Another study, recently published in the journal Annals of Internal Medicine, estimated that relatively few spectators and athletes8 traveling to the games would get Zika. The researchers estimated that under worst-case-scenario conditions (in which people have a risk of getting Zika that is equal to Brazilians’ and take no precautions to prevent infection), somewhere from three to 37 visitors will return home infected with the virus, mostly to countries that aren’t at risk for an outbreak or already have one. They also estimated that the entire African continent, which has been the object of much concern for people asking to postpone or move the games, will see a total of about one to 14.5 person-days of infection, the total number of days anyone would have virus in his or her blood, when Olympic travelers return home.

Footnotes

  1. There were 240 signatories as of Aug. 4, 2016.

  2. The virus has been detected in urine at least two to three weeks after the onset of infection and in semen for at least 62 days. New studies and information are coming out regularly, so it’s likely that an even longer detection period has been documented.

  3. The authors assumed that athletes would return home immediately after the games because that creates the highest-risk scenario for their home countries. The model also looks only at mosquito transmission, not sexual transmission, because the latter is less likely to induce an outbreak.
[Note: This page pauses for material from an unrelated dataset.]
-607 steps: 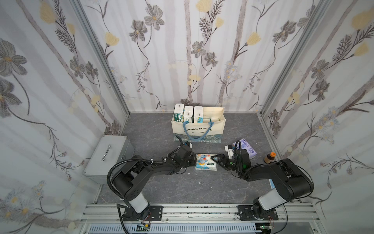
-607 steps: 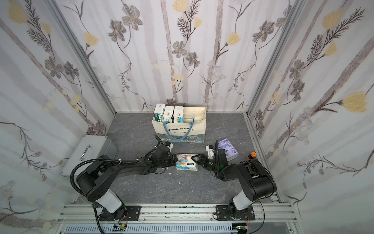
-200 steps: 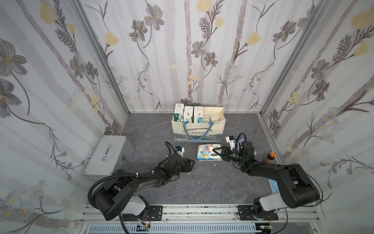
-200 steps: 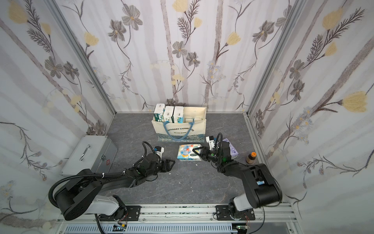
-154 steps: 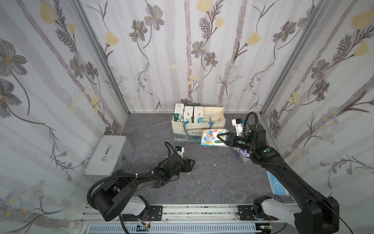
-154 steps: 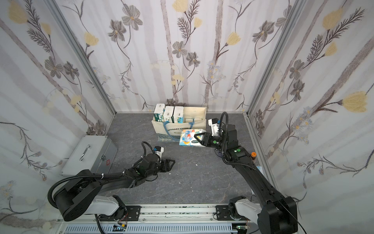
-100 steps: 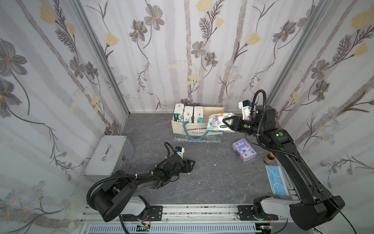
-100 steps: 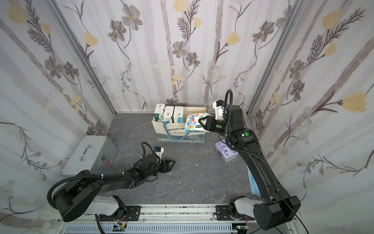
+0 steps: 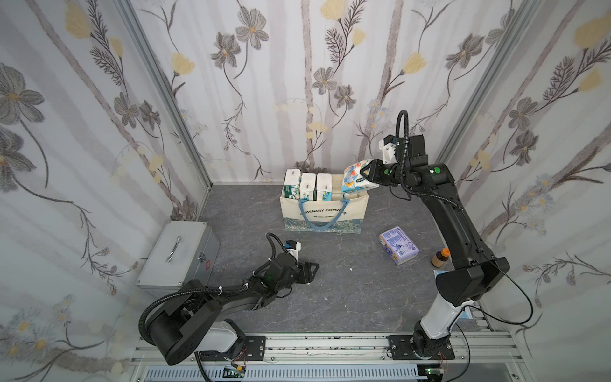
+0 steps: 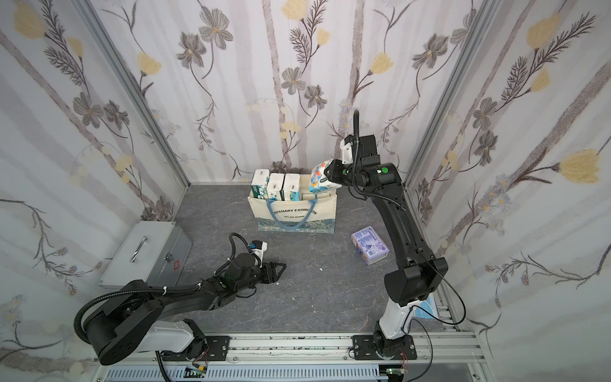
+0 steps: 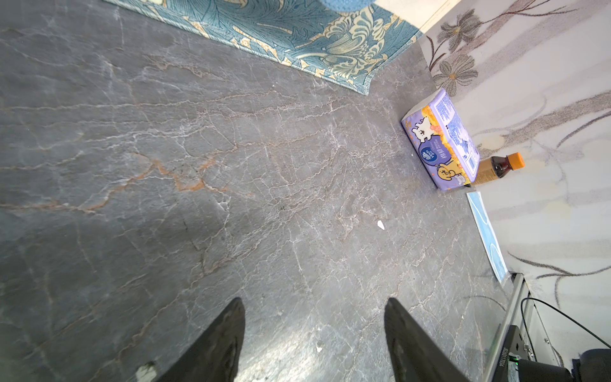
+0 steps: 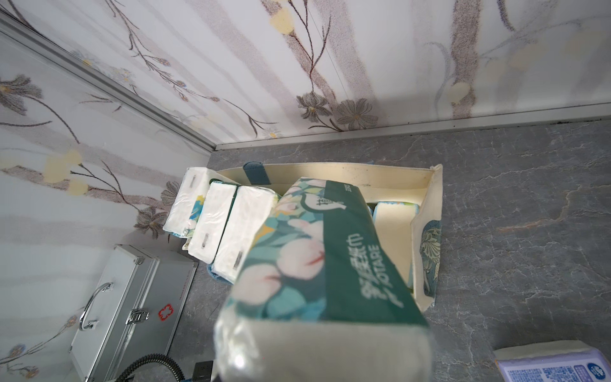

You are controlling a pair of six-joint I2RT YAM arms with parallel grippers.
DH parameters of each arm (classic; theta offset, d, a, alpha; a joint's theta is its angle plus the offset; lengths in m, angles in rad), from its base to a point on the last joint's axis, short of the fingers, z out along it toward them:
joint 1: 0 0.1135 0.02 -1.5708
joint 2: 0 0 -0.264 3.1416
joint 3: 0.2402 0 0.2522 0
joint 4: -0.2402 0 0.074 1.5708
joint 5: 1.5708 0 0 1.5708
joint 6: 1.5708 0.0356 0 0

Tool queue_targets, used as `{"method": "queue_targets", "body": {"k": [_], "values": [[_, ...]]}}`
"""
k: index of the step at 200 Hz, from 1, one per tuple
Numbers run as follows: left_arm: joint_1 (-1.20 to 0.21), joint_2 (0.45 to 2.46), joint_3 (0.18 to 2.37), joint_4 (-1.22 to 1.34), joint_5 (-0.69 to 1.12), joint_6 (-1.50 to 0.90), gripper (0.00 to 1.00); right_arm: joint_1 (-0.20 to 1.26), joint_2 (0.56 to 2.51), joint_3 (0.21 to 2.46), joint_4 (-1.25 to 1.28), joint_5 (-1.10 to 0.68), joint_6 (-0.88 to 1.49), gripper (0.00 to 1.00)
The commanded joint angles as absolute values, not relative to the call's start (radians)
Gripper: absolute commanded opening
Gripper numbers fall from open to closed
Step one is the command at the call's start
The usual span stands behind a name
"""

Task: Put tissues into the canvas bag
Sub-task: Place the pack of facial tissues in the canvas bag.

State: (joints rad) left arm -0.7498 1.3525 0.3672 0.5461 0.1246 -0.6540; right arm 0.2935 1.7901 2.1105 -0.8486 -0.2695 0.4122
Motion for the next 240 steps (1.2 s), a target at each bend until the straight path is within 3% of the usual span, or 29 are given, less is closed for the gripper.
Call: {"method": "queue_targets", "body": {"k": [1,148,195,226,240], "values": [[-0.749,1.346,0.362,0.584,0.123,-0.654,0.68,0.296,1.847,2.192,-0.924,-0.253,0.374,0.35],[-0.749,1.313,0.346,0.576,0.107,-0.653,0.69,0.365,2.160,2.417,-1.052,-0.339,0.401,0.38],[-0.749,1.301,0.339,0.575,0.101,-0.653,0.69,0.368,2.208,2.464,-1.046,-0.390,0.433,0.48],[-0.748,1.302,0.340,0.575,0.101,-0.653,0.70,0.365,2.225,2.472,-1.009,-0.470,0.464,0.67],[-0.747,1.300,0.338,0.575,0.101,-0.653,0.70,0.364,2.229,2.473,-0.995,-0.491,0.470,0.70]]}}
  4. Based on dengue modeling.

  5. It’s not yet clear whether people exposed to earlier strains of the Zika virus in Africa and Asia will have immunity to the Brazilian strain, though it is possible. Genetic sequencing suggests that the Brazilian strain isn’t different from earlier strains in ways that would lead to one causing fetal defects but not the other.

  6. Lead study author and CDC health scientist Ardath Grills said that other than the Sydney Olympics in 2000, when the Australian government built hotels and actively recruited travelers, the Olympics hasn’t historically increased the number of summer travelers to a city.

  7. Both Eritrea and Djibouti border Ethiopia, where the Zika virus is already endemic, but have had no documented cases of Zika. Grills noted that Eritrea was particularly concerning, since the country likely has at least two dozen people traveling to the games but otherwise has relatively closed borders.

  8. In this study, the authors looked at 2014 travel to Brazil during the World Cup and then calculated how much additional travel took place compared with 2013.

Anna Maria Barry-Jester is a senior reporter at Kaiser Health News and California Healthline, and formerly a reporter for FiveThirtyEight.